CEA Industries Inc. Goodwill & Intangibles Disclosure
NOTE 6 - PATENTS AND TRADEMARKS
Surna relies on a combination of patent and trademark rights, trade secrets, laws that protect intellectual property, confidentiality procedures, and contractual restrictions with its employees and others to establish and protect its intellectual property rights. As of December 31, 2016, the Company has eight pending patent applications and four issued patents. The pending patent applications are a combination of PCT, utility and design patent applications that are directed to certain core Company technology. The Company’s four issued patents are U.S. design patents related to the Company’s Reflector. The U.S. design patents provide protection for 14 years from the date of issue. Utility patents provide protection for 20 years from the earliest non-provisional application filing date. The Company has registered trademarks for its core brand (“Surna”), including the wordmark alone, the associated logo, and the combined wordmark and logo in the United States. The wordmark is also registered in the European Union and is pending registration in Canada. Subject to ongoing use and renewal, trademark protection is potentially perpetual.
About Goodwill & Intangibles Disclosures
Goodwill and intangible asset disclosures reveal the premium paid in acquisitions and how management assesses whether that premium retains its value.

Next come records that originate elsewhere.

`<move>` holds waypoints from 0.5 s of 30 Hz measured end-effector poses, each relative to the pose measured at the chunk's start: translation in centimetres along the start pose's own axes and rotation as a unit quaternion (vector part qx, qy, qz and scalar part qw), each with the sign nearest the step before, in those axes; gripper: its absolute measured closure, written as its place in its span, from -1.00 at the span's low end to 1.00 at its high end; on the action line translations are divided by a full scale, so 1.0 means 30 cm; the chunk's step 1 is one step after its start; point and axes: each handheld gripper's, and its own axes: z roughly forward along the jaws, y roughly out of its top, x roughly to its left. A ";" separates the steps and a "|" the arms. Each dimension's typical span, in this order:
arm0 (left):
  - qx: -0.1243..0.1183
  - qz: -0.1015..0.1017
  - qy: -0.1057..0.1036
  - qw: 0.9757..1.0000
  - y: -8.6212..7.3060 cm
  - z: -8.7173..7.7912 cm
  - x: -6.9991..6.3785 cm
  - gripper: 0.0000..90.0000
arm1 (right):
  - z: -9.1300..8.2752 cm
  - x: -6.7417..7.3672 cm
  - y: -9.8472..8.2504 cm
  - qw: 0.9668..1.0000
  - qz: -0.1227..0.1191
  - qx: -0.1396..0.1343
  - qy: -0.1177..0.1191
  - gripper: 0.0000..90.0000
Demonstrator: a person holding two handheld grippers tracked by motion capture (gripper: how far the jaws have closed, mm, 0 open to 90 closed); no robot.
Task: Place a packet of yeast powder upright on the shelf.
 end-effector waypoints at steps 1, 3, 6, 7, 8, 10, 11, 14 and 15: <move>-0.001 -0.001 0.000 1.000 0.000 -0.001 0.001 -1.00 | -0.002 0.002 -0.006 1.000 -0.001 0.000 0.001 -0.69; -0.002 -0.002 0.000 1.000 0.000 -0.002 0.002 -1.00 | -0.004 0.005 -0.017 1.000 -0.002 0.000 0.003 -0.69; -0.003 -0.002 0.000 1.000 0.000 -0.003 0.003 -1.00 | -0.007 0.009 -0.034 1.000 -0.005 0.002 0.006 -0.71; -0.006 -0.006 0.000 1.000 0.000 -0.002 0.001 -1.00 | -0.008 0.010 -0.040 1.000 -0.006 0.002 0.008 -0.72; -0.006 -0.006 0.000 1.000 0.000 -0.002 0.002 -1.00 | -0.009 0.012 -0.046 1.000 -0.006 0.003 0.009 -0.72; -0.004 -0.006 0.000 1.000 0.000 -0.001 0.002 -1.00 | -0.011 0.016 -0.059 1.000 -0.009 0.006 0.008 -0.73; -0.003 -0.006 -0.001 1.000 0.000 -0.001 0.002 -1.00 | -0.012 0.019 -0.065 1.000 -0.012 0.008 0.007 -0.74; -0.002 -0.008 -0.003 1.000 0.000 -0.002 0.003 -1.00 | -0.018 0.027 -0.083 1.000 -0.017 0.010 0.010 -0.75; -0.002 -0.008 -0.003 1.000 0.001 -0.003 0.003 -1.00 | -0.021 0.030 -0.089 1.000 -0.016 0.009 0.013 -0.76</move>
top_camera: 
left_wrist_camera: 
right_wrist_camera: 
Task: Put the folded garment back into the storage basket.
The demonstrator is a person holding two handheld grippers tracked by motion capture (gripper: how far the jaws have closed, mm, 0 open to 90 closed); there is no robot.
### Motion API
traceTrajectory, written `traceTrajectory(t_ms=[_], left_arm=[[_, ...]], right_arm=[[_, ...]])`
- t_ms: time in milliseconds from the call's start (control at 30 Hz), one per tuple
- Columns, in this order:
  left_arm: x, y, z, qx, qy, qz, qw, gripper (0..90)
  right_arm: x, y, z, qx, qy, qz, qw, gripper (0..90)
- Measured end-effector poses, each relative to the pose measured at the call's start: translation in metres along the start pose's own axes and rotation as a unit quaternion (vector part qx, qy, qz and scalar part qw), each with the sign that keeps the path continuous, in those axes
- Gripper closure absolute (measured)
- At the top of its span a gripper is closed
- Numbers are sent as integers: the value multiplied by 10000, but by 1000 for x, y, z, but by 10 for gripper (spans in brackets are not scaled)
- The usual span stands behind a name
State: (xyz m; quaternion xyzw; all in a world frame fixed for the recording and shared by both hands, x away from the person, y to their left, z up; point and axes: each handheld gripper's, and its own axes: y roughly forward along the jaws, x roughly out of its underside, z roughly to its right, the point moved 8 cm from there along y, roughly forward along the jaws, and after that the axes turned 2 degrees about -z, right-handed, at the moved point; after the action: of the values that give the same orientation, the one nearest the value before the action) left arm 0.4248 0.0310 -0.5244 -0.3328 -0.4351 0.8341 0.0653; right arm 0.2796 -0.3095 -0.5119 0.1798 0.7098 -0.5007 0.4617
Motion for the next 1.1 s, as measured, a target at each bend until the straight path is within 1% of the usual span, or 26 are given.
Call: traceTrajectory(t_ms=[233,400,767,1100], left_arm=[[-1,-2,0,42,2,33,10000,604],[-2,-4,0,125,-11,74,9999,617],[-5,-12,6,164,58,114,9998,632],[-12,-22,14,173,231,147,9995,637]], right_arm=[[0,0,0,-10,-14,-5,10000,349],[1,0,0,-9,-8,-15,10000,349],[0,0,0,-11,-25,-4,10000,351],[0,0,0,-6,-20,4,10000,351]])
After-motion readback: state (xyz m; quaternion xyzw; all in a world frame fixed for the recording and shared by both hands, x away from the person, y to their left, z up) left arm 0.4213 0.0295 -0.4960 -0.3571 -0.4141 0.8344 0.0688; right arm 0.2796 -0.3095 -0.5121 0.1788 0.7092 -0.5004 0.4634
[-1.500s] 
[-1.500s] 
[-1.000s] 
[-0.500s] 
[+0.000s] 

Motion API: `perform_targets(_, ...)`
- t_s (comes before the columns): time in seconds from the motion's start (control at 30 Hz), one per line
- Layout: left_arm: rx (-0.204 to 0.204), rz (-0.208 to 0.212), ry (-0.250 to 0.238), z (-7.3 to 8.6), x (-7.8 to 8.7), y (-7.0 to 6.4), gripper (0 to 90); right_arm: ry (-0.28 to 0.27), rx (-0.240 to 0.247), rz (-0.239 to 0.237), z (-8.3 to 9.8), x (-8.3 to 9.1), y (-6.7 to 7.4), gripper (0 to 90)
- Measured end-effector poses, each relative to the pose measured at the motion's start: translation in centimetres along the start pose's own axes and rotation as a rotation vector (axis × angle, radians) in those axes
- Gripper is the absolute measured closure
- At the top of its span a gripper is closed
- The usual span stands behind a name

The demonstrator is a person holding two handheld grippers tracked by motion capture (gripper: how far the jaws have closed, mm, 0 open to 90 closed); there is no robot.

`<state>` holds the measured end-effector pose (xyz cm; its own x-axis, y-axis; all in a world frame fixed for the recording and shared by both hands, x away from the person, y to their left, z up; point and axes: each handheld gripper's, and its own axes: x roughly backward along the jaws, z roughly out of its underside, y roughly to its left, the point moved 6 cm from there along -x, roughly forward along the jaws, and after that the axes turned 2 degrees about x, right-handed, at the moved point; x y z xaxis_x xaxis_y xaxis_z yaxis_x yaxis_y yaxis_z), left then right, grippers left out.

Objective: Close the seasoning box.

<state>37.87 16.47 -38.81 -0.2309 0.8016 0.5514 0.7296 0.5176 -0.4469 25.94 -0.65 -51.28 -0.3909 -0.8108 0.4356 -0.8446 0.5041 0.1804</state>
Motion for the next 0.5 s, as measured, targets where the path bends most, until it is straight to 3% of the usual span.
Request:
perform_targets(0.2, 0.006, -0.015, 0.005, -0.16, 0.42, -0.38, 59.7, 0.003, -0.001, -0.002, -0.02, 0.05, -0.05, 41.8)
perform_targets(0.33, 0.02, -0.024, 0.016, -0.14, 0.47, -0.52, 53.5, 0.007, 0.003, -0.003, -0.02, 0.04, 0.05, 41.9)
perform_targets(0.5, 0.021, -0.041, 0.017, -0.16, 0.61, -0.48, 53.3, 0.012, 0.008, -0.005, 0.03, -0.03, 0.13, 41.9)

Since goodwill is no longer amortized under US GAAP, the annual impairment test is the only mechanism that adjusts carrying values downward — making the assumptions behind that test critically important for investors.
Key signals: a history of goodwill impairments suggests management consistently overpays for acquisitions. Watch the gap between reporting unit fair value and carrying amount — when fair value exceeds carrying amount by less than 10-20%, a small decline in business performance could trigger a write-down. For finite-lived intangibles, examine useful life assumptions across customer relationships, technology, and trade names; aggressive estimates inflate near-term earnings. Compare total intangibles-to-total-assets ratios against peers to assess acquisition dependency. Rising goodwill as a percentage of equity can signal balance sheet fragility.